Predictive Factors for Persistent Urgency or Urge Incontinence after Tension-Free Vaginal Tape Procedure in Mixed Urinary Incontinence.
- Author:
Ja Hyeon KU
1
;
Jae Wook SHIN
;
Hwancheol SON
;
Seung June OH
;
Soo Woong KIM
;
Jae Seung PAICK
Author Information
1. Department of Urology, Seoul National University College of Medicine, Seoul, Korea.

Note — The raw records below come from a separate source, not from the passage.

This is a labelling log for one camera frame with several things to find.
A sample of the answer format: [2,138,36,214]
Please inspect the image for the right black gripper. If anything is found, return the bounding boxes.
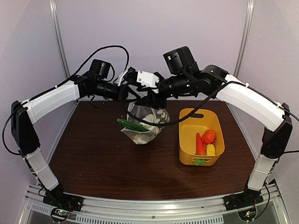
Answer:
[135,70,193,108]

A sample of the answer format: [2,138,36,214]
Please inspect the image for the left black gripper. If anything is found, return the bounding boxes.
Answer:
[94,79,140,103]

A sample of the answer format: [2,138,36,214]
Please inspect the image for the clear dotted zip bag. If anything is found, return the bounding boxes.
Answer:
[121,102,170,145]

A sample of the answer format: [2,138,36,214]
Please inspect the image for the orange toy pumpkin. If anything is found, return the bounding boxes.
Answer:
[201,130,216,145]

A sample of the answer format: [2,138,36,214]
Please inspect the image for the dark green toy cucumber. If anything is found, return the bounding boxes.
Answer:
[117,119,149,132]

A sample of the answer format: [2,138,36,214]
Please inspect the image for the red toy pepper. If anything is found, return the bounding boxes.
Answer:
[196,133,206,155]

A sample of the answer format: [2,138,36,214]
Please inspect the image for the green leafy toy vegetable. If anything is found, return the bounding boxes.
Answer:
[193,159,206,166]

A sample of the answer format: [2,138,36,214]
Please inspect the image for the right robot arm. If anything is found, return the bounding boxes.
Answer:
[137,46,292,206]

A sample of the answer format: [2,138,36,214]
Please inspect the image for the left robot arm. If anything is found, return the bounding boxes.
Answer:
[11,59,121,207]

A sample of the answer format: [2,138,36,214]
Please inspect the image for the yellow plastic basket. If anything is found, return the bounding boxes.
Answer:
[178,109,225,166]

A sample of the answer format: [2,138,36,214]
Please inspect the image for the yellow toy corn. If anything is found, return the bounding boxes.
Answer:
[206,144,216,156]

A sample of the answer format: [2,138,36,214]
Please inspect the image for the left black camera cable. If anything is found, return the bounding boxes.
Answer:
[21,45,130,105]

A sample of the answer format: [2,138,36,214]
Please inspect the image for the black camera cable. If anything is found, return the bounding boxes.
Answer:
[21,45,130,105]
[118,81,234,128]

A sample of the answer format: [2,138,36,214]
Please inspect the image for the right black camera cable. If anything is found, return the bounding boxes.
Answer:
[118,81,234,128]

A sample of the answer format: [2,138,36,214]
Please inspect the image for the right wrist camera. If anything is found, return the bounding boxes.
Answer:
[136,70,160,94]

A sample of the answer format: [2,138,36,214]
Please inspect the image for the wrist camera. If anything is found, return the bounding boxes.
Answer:
[136,70,160,94]
[117,67,138,86]

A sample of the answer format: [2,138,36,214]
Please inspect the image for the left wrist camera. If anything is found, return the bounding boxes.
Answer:
[117,67,138,86]

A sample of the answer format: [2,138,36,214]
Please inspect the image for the right aluminium corner post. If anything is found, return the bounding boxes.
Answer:
[234,0,254,78]

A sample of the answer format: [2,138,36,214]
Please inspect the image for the aluminium corner post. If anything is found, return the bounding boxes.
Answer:
[49,0,70,78]
[234,0,254,78]

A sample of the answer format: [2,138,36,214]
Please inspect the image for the left aluminium corner post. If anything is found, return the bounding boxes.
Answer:
[49,0,70,78]

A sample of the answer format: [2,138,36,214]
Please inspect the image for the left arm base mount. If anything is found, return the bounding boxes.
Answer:
[43,193,84,212]

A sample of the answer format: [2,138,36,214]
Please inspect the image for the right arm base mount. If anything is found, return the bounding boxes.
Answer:
[222,191,263,211]

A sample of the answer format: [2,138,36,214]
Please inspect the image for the aluminium front rail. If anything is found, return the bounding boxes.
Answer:
[17,184,290,224]

- Publication Type:Original Article
- Keywords:
Urinary incontinence;
Surgical mesh;
Female
- MeSH:
Exercise Test;
Female;
Humans;
Multivariate Analysis;
Suburethral Slings*;
Surgical Mesh;
Urinary Incontinence*;
Urinary Incontinence, Urge*
- From:Korean Journal of Urology
2004;45(4):330-336
- CountryRepublic of Korea
- Language:Korean
-
Abstract:
PURPOSE: The factors for predicting persistent urge symptom and urge incontinence following a tension-free vaginal tape (TVT) procedure were investigated in patients with mixed urinary incontinence. MATERIALS AND METHODS: Two hundred and seventy-four women, with a mean age of 55 years, ranging from 28 to 80, with female urinary incontinence (stress urinary incontinence; 201, mixed urinary incontinence; 73) were the subjects of this study. After a TVT procedure, the patients were followed up at 1, 6 and 12 months and every 1 year thereafter. Cure of incontinence after the procedure was defined as the absence of a subjective complaint of leakage and the absence of objective leakage on stress testing, with all other cases considered as failures. RESULTS: There was no significant difference in the cure rates for stress urinary incontinence in patients with stress and mixed urinary incontinence. However, of 73 patients with mixed urinary incontinence, 20 (27.4%) ans 12 (16.4%) had persistent urgency and continued urge incontinence, respectively. In a multivariate analysis, a low maximal urethral closure pressure (MUCP) was found to be associated with an increased likelihood of persistent urgency (odds ratio, 0.94; 95% confidence interval, 0.38-0.99; p=0.029) and the persistent urge incontinence (odds ratio, 0.94; 95% confidence interval, 0.88-0.99; p=0.030) after a TVT procedure in patients with mixed urinary incontinence. CONCLUSIONS: Our findings suggest that a low MUCP may be associated with the persistent urgency and urge incontinence after a TVT procedure in patients with mixed urinary incontinence.